Measuring the time complexity can be very difficult (if it is possible at all) and I never saw this in algorithm papers. If you cannot calculate the time-complexity from (pseudo-) code or the algorithm description, then maybe you can use a heuristic to simplify the analysis.
Maybe you can also calculate the complexity of some parts of the algorithm and ignore some other parts if they have obviously a much smaller complexity.
If nothing helps, the normal way would to show how the algorithm scales on an machine, just as you wrote.
But there are many things that effect the results. Just to notice some of them:
- Memory types: If your input is small enough to fit into the L1 cache, your algorithm runs very fast, just because the memory is fast. If your input gets bigger, so it doesn't fit into L1 cache any more, it is stored in the L2 cache and if it gets even bigger it is stored in the RAM. And each time your program slows down by a huge factor (in addition to the factor of the growing input). The worst is, when it gets so big that the algorithm has to store some of thin input at your hard disc.

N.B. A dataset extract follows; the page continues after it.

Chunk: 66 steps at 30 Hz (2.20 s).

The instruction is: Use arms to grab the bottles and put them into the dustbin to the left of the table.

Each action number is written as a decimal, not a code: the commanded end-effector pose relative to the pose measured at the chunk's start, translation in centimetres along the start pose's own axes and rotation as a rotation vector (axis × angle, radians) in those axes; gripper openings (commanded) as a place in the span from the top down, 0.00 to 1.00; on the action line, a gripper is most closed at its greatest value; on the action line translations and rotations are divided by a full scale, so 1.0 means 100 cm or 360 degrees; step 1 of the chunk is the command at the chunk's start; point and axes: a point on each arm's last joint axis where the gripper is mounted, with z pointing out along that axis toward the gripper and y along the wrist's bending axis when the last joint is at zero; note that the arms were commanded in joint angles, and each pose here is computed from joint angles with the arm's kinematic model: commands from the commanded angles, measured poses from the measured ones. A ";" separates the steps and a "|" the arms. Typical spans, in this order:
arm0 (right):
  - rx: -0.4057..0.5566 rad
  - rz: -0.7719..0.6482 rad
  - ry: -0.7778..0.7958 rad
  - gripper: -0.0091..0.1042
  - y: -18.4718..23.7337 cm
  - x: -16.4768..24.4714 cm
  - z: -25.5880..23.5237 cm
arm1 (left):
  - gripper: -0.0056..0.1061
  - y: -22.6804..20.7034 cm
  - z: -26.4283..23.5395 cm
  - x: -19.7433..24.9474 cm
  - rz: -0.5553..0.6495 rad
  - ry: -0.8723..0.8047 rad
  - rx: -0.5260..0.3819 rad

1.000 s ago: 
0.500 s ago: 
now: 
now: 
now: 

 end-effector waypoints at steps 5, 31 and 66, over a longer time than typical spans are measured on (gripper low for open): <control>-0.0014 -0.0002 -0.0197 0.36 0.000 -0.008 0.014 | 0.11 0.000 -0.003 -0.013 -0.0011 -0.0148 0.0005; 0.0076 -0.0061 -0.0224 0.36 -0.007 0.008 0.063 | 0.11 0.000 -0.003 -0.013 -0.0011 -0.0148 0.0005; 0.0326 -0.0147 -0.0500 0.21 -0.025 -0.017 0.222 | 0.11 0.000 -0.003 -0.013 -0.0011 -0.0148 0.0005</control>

- Multitasking: If your OS decides to hand over the CPU to an other program your algorithm seems to slow down. This is also hard to handle.
- Hardware: In big-O every operation counts as 1 unit of time. If your algorithm performs a lot of operations, that your CPU is optimized for, this also effects your measurement.
- Software: Software can effect your measurement the same way as hardware does. E.g. if you have a lot of big integer operations using a library, you can massively speed up the program by using GMP.
- Warmup: If you start measuring, you have to warmup the CPU first. Run the algorithm on a bigger input first (without measuring).
- Input cases: You can only run your program on some chosen or random generated input cases of a specific length. In most cases it is hard to tell (or just not possible) if the input causes a shorter or longer run-time. So maybe you test the wrong examples. If you us random inputs, you get more different results.
All in all: I think you can only get an idea, how your algorithm scales, but you cannot exactly get an upper bound of the complexity by measuring the run-time. Maybe this works for really small examples, but for bigger ones you will not get correct results.
The best you can do would be:
- Write down the exact hardware and software of the computer you use for measurement.
- Repeat the tests multiple times (in different orders)
- If you change hard or software you should start from the beginning.
- Only use inputs that are all stored in the same memory type, so skip all cases that fit into the cache.
This way you can see if changes have improved the algorithm or not and others can verify your results.
About the input:
- You should use worst case inputs, if possible. If you cannot say if an input is a worst case or not, you should use many different cases or random inputs (if possible).
- You have to run tests (for each input length), until the average of the run-times stabilizes.